* INSTRUCTIONS FOR THE TASK: From the first line to the last, retype the listing without any alteration.

* INFORMATION SUPPLIED:
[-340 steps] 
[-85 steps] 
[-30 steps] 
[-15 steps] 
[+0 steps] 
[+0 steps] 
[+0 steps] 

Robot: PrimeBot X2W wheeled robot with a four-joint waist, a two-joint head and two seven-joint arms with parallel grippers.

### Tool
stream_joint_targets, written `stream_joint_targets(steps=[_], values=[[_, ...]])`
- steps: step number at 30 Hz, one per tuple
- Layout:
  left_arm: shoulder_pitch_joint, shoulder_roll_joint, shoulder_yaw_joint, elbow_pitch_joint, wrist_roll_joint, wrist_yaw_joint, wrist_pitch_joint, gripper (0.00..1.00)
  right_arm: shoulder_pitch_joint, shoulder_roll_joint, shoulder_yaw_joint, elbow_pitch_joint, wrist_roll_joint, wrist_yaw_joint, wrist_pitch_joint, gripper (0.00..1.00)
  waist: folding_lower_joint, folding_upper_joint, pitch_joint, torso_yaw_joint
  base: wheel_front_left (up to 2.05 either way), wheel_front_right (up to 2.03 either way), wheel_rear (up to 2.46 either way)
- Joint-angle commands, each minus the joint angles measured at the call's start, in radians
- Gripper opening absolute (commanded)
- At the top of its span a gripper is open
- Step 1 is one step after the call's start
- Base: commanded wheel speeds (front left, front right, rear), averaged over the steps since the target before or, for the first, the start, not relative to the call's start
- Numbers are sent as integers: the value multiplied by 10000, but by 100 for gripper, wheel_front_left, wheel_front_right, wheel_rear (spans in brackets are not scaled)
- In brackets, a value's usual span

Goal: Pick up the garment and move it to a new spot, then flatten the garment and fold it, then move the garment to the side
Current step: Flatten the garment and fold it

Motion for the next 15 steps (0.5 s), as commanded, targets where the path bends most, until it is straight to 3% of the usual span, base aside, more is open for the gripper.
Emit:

* ANSWER FOR THIS EXERCISE:
[-340 steps] 
[-85 steps] 
[-30 steps] 
[-15 steps] 
[+0 steps] 
[+0 steps] 
[+0 steps] 

Robot: PrimeBot X2W wheeled robot with a four-joint waist, a two-joint head and two seven-joint arms with parallel grippers.

### Tool
stream_joint_targets, written `stream_joint_targets(steps=[_], values=[[_, ...]])`
- steps: step number at 30 Hz, one per tuple
- Layout:
  left_arm: shoulder_pitch_joint, shoulder_roll_joint, shoulder_yaw_joint, elbow_pitch_joint, wrist_roll_joint, wrist_yaw_joint, wrist_pitch_joint, gripper (0.00..1.00)
  right_arm: shoulder_pitch_joint, shoulder_roll_joint, shoulder_yaw_joint, elbow_pitch_joint, wrist_roll_joint, wrist_yaw_joint, wrist_pitch_joint, gripper (0.00..1.00)
  waist: folding_lower_joint, folding_upper_joint, pitch_joint, torso_yaw_joint
  base: wheel_front_left (up to 2.05 either way), wheel_front_right (up to 2.03 either way), wheel_rear (up to 2.46 either way)
- Joint-angle commands, each minus the joint angles measured at the call's start, in radians
- Gripper opening absolute (commanded)
- At the top of its span a gripper is open
- Step 1 is one step after the call's start
- Base: commanded wheel speeds (front left, front right, rear), averaged over the steps since the target before or, for the first, the start, not relative to the call's start
- Numbers are sent as integers: the value multiplied by 10000, but by 100 for gripper, wheel_front_left, wheel_front_right, wheel_rear (spans in brackets are not scaled)
- In brackets, a value's usual span

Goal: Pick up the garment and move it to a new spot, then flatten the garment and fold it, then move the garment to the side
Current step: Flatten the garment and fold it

Motion for the next 15 steps (0.5 s), as commanded, targets where the path bends most, until it is straight to 3% of the usual span, base aside, more is open for the gripper.
Emit:

The answer stands, and there is nothing more to add.